▶ DATA FOR ANALYSIS:
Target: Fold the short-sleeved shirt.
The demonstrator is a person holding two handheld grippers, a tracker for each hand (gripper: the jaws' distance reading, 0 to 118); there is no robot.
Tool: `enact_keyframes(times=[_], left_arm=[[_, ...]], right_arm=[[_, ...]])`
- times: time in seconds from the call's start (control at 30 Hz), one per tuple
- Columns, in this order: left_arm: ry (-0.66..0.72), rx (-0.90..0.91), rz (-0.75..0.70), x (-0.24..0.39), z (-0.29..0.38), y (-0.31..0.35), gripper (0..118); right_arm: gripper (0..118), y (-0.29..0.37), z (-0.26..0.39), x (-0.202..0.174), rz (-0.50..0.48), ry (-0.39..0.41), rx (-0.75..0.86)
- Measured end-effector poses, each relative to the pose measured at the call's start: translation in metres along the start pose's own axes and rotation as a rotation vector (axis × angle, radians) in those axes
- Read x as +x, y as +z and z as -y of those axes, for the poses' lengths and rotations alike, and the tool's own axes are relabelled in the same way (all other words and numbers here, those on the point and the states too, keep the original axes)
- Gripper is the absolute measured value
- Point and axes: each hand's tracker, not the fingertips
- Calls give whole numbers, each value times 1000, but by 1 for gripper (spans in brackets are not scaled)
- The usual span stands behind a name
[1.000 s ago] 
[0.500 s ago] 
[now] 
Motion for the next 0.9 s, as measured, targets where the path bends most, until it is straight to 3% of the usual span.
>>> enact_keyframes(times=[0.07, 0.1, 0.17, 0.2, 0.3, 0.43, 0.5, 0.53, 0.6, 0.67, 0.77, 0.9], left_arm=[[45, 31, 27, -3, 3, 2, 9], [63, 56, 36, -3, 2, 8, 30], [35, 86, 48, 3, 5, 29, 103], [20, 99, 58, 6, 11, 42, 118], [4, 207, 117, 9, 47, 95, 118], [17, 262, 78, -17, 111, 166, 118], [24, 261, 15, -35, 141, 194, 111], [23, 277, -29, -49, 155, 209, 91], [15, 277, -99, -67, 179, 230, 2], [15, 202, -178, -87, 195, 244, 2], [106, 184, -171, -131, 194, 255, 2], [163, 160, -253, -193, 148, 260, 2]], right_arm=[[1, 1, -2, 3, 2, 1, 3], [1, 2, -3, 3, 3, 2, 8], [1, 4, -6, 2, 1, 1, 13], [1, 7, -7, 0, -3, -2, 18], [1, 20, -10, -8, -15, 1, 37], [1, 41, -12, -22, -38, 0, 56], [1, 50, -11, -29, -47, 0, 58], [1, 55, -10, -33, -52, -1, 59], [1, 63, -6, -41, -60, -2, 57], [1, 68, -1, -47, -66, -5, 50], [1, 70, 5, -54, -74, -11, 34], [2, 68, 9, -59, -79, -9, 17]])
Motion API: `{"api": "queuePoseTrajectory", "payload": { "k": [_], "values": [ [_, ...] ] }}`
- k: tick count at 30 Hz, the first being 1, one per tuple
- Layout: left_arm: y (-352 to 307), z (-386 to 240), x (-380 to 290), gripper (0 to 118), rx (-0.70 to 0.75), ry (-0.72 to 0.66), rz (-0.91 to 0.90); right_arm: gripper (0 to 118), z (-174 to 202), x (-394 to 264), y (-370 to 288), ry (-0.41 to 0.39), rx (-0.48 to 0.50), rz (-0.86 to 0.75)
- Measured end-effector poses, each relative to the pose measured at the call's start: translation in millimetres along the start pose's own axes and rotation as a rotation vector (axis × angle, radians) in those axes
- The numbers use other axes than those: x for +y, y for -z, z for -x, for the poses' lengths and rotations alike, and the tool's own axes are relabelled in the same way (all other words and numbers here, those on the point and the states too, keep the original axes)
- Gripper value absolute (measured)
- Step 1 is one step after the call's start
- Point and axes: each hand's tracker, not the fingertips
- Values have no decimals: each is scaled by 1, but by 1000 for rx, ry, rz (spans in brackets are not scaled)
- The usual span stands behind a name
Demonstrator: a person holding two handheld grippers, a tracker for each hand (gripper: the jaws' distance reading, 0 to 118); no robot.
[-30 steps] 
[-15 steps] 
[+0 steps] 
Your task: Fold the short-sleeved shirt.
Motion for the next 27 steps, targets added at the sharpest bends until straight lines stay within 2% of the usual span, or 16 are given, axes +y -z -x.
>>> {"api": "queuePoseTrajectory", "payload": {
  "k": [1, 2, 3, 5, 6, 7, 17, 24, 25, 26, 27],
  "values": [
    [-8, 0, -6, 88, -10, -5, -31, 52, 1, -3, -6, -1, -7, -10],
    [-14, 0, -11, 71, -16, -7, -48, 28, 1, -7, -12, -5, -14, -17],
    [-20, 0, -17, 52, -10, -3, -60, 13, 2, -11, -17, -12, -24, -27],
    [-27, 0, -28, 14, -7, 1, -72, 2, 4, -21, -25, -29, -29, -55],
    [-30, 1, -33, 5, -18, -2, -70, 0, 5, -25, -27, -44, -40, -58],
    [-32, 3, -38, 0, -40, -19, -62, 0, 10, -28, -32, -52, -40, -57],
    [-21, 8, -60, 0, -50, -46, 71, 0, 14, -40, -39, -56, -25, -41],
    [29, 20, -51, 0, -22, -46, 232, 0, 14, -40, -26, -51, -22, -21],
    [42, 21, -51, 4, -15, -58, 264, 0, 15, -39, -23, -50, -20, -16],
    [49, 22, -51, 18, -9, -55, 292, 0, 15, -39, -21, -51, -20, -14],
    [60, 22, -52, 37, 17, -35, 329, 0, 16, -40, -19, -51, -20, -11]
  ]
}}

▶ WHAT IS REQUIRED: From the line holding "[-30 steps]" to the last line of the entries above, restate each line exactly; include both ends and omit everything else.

▶ SOLUTION FOR THIS EXERCISE:
[-30 steps] 
[-15 steps] 
[+0 steps] 
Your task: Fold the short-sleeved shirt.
Motion for the next 27 steps, targets added at the sharpest bends until straight lines stay within 2% of the usual span, or 16 are given, axes +y -z -x.
>>> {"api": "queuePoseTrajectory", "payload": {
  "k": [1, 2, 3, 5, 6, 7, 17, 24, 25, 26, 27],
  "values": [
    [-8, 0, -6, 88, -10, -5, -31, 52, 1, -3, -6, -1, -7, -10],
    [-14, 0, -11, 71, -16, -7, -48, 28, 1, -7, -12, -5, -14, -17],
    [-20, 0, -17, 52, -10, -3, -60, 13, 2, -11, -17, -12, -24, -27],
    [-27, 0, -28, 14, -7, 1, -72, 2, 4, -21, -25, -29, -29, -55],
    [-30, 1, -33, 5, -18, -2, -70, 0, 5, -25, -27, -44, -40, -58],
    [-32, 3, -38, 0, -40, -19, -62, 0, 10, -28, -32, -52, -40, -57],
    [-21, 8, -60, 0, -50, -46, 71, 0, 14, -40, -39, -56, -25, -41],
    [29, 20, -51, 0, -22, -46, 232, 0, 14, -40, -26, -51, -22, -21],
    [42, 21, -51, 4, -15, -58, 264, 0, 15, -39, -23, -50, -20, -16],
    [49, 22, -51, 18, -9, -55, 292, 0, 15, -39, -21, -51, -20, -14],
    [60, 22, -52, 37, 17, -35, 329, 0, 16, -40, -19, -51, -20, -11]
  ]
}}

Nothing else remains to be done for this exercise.